Exercise objective >> Reproduce every record below word for word and include no pictures.

Records from a dataset >>
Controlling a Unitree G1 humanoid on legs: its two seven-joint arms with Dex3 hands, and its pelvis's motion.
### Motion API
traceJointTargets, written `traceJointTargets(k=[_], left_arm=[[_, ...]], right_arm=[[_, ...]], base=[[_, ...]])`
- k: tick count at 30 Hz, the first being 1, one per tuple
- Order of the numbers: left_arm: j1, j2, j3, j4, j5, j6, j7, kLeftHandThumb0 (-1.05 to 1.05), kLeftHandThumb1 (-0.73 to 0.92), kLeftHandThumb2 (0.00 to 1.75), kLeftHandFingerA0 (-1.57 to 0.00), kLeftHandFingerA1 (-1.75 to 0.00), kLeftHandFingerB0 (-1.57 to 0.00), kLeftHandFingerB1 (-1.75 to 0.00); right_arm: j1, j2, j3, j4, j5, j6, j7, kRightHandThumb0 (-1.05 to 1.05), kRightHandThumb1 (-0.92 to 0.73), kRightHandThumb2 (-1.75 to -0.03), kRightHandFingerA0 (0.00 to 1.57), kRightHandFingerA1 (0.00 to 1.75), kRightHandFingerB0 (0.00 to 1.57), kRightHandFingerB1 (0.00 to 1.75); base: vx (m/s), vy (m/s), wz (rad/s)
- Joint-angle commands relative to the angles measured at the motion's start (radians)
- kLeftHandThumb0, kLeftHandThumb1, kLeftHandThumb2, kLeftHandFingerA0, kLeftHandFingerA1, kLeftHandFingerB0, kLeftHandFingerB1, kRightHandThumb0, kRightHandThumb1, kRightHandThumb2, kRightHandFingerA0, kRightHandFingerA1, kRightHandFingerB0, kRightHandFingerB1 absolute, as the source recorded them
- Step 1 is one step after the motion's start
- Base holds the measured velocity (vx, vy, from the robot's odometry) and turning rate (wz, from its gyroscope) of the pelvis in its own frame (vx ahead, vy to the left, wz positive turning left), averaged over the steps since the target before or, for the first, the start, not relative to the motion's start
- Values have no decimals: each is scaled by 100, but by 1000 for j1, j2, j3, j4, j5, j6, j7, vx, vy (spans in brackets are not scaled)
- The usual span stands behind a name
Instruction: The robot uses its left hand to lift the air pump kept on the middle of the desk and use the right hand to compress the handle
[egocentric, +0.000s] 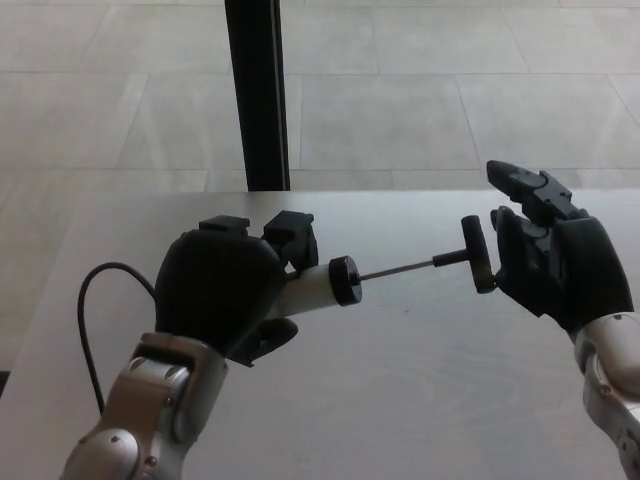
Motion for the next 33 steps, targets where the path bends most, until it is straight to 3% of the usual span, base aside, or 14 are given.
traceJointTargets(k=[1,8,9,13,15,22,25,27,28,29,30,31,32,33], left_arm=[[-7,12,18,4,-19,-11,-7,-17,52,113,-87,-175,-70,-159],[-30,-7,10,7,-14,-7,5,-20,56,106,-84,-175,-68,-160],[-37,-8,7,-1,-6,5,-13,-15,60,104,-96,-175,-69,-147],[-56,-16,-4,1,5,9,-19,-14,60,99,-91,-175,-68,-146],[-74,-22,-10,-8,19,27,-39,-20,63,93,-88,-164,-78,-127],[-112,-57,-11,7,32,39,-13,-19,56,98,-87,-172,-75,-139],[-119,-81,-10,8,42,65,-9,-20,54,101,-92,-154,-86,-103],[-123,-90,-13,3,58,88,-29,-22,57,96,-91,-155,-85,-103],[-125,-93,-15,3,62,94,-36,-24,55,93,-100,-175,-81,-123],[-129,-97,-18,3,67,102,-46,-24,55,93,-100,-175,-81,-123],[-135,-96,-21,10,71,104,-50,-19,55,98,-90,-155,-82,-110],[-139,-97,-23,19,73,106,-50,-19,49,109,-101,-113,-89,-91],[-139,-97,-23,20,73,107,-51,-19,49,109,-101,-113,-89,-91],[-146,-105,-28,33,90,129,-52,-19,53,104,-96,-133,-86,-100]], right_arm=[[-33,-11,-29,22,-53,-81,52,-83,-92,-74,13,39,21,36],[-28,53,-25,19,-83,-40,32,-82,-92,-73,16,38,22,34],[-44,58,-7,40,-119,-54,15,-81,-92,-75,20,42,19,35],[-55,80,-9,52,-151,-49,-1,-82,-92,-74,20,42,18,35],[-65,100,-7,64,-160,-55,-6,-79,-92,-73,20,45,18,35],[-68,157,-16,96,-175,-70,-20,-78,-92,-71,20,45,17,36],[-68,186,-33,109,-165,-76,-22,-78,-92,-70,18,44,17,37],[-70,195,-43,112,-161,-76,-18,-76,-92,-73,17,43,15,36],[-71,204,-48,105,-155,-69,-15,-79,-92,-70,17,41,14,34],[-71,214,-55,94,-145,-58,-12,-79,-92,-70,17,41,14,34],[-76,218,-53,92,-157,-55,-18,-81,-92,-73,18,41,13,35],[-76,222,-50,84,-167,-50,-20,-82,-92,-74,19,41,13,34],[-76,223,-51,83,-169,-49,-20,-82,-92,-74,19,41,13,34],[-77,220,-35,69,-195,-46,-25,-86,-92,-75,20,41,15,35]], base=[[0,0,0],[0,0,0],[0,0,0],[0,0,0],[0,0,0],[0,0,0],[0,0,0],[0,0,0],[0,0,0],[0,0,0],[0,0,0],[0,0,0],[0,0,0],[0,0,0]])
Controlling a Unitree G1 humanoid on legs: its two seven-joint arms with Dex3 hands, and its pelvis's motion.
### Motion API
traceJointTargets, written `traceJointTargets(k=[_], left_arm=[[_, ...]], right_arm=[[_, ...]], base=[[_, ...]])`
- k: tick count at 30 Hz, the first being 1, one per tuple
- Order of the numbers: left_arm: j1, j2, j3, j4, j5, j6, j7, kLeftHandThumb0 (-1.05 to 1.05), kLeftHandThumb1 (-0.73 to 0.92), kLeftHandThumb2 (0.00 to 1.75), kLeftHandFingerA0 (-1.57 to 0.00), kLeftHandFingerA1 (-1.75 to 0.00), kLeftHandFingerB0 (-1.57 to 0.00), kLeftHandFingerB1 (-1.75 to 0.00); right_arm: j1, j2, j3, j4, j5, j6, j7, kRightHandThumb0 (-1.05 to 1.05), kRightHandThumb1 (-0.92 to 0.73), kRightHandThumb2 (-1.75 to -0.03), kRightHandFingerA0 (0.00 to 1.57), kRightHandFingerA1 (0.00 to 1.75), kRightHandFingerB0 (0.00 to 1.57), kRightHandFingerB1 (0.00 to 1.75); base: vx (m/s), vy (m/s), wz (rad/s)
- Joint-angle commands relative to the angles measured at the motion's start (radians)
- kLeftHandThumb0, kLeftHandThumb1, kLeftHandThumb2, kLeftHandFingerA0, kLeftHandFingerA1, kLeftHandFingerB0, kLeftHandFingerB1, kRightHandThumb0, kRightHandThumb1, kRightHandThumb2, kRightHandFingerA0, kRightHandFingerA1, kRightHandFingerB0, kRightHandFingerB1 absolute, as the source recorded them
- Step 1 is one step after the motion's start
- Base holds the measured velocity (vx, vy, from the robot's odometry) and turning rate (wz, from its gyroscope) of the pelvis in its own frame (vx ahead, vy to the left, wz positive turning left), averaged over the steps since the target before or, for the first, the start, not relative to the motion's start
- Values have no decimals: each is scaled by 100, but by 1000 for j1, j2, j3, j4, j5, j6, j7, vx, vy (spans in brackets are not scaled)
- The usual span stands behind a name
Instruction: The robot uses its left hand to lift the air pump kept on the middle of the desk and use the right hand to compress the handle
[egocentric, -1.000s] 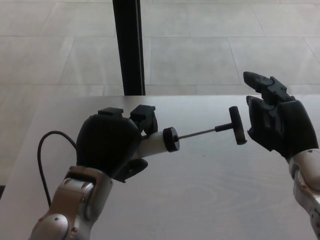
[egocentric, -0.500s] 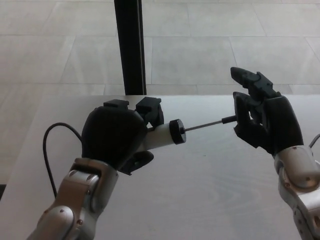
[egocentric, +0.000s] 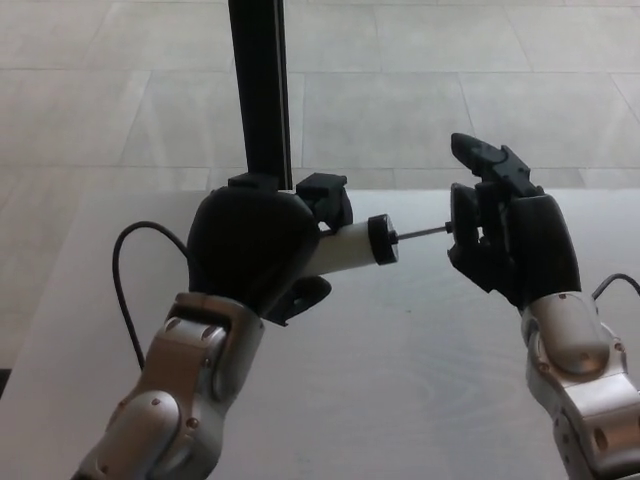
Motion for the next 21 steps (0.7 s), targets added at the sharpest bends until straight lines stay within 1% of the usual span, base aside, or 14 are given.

Answer >>
Controlling a Unitree G1 humanoid on legs: its two seven-joint arms with Dex3 hands, and its pelvis's motion.
### Motion API
traceJointTargets, written `traceJointTargets(k=[_], left_arm=[[_, ...]], right_arm=[[_, ...]], base=[[_, ...]])`
- k: tick count at 30 Hz, the first being 1, one per tuple
- Order of the numbers: left_arm: j1, j2, j3, j4, j5, j6, j7, kLeftHandThumb0 (-1.05 to 1.05), kLeftHandThumb1 (-0.73 to 0.92), kLeftHandThumb2 (0.00 to 1.75), kLeftHandFingerA0 (-1.57 to 0.00), kLeftHandFingerA1 (-1.75 to 0.00), kLeftHandFingerB0 (-1.57 to 0.00), kLeftHandFingerB1 (-1.75 to 0.00); right_arm: j1, j2, j3, j4, j5, j6, j7, kRightHandThumb0 (-1.05 to 1.05), kRightHandThumb1 (-0.92 to 0.73), kRightHandThumb2 (-1.75 to -0.03), kRightHandFingerA0 (0.00 to 1.57), kRightHandFingerA1 (0.00 to 1.75), kRightHandFingerB0 (0.00 to 1.57), kRightHandFingerB1 (0.00 to 1.75); base: vx (m/s), vy (m/s), wz (rad/s)
- Joint-angle commands relative to the angles measured at the motion's start (radians)
- kLeftHandThumb0, kLeftHandThumb1, kLeftHandThumb2, kLeftHandFingerA0, kLeftHandFingerA1, kLeftHandFingerB0, kLeftHandFingerB1, kRightHandThumb0, kRightHandThumb1, kRightHandThumb2, kRightHandFingerA0, kRightHandFingerA1, kRightHandFingerB0, kRightHandFingerB1 absolute, as the source recorded them
- Step 1 is one step after the motion's start
- Base holds the measured velocity (vx, vy, from the robot's odometry) and turning rate (wz, from its gyroscope) of the pelvis in its own frame (vx ahead, vy to the left, wz positive turning left), averaged over the steps since the target before or, for the first, the start, not relative to the motion's start
- Values have no decimals: each is scaled by 100, but by 1000 for j1, j2, j3, j4, j5, j6, j7, vx, vy (spans in brackets are not scaled)
- The usual span stands behind a name
Instruction: The robot uses its left hand to lift the air pump kept on the middle of the desk and use the right hand to compress the handle
[egocentric, +0.000s] 
Motion for the next 33 steps, targets where the path bends most, until it is straight to 3% of the usual span, base aside, or 14 are given.
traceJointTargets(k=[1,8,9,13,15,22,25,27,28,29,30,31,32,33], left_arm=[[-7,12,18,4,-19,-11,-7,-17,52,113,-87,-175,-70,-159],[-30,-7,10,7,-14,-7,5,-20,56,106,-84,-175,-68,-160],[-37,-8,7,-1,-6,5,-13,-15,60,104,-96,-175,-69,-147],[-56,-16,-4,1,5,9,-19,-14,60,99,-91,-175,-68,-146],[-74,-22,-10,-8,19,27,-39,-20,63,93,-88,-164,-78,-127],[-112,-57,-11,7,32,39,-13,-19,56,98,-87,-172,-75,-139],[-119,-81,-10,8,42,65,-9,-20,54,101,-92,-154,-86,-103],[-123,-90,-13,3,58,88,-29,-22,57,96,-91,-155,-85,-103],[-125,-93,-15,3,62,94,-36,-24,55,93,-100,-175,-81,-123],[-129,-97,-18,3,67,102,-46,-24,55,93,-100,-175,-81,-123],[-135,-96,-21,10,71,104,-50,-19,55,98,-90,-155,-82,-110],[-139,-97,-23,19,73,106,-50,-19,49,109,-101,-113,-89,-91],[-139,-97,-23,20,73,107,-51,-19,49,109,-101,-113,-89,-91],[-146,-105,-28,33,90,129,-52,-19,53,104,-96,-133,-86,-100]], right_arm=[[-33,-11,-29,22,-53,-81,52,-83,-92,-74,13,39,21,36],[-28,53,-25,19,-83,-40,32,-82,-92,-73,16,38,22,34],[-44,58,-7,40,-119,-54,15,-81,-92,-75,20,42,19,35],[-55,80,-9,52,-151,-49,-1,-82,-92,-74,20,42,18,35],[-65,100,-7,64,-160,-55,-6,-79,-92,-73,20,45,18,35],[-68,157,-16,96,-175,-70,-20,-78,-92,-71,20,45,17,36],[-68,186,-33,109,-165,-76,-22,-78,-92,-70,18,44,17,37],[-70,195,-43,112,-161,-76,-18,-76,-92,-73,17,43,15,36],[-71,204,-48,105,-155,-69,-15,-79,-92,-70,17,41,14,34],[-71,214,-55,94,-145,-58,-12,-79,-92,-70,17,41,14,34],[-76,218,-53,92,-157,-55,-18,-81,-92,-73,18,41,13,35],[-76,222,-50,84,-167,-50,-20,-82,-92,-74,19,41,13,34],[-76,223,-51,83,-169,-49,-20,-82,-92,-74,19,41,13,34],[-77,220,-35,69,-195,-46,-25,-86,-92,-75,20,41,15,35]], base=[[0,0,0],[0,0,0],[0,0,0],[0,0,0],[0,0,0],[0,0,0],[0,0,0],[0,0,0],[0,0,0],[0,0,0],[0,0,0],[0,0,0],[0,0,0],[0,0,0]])
Controlling a Unitree G1 humanoid on legs: its two seven-joint arms with Dex3 hands, and its pelvis's motion.
### Motion API
traceJointTargets, written `traceJointTargets(k=[_], left_arm=[[_, ...]], right_arm=[[_, ...]], base=[[_, ...]])`
- k: tick count at 30 Hz, the first being 1, one per tuple
- Order of the numbers: left_arm: j1, j2, j3, j4, j5, j6, j7, kLeftHandThumb0 (-1.05 to 1.05), kLeftHandThumb1 (-0.73 to 0.92), kLeftHandThumb2 (0.00 to 1.75), kLeftHandFingerA0 (-1.57 to 0.00), kLeftHandFingerA1 (-1.75 to 0.00), kLeftHandFingerB0 (-1.57 to 0.00), kLeftHandFingerB1 (-1.75 to 0.00); right_arm: j1, j2, j3, j4, j5, j6, j7, kRightHandThumb0 (-1.05 to 1.05), kRightHandThumb1 (-0.92 to 0.73), kRightHandThumb2 (-1.75 to -0.03), kRightHandFingerA0 (0.00 to 1.57), kRightHandFingerA1 (0.00 to 1.75), kRightHandFingerB0 (0.00 to 1.57), kRightHandFingerB1 (0.00 to 1.75); base: vx (m/s), vy (m/s), wz (rad/s)
- Joint-angle commands relative to the angles measured at the motion's start (radians)
- kLeftHandThumb0, kLeftHandThumb1, kLeftHandThumb2, kLeftHandFingerA0, kLeftHandFingerA1, kLeftHandFingerB0, kLeftHandFingerB1, kRightHandThumb0, kRightHandThumb1, kRightHandThumb2, kRightHandFingerA0, kRightHandFingerA1, kRightHandFingerB0, kRightHandFingerB1 absolute, as the source recorded them
- Step 1 is one step after the motion's start
- Base holds the measured velocity (vx, vy, from the robot's odometry) and turning rate (wz, from its gyroscope) of the pelvis in its own frame (vx ahead, vy to the left, wz positive turning left), averaged over the steps since the target before or, for the first, the start, not relative to the motion's start
- Values have no decimals: each is scaled by 100, but by 1000 for j1, j2, j3, j4, j5, j6, j7, vx, vy (spans in brackets are not scaled)
- The usual span stands behind a name
Instruction: The robot uses its left hand to lift the air pump kept on the middle of the desk and use the right hand to compress the handle
[egocentric, -1.000s] 
[egocentric, -0.500s] 
[egocentric, +0.000s] 
Motion for the next 21 steps (0.7 s), targets added at the sharpest bends until straight lines stay within 1% of the usual span, base aside, or 14 are given.

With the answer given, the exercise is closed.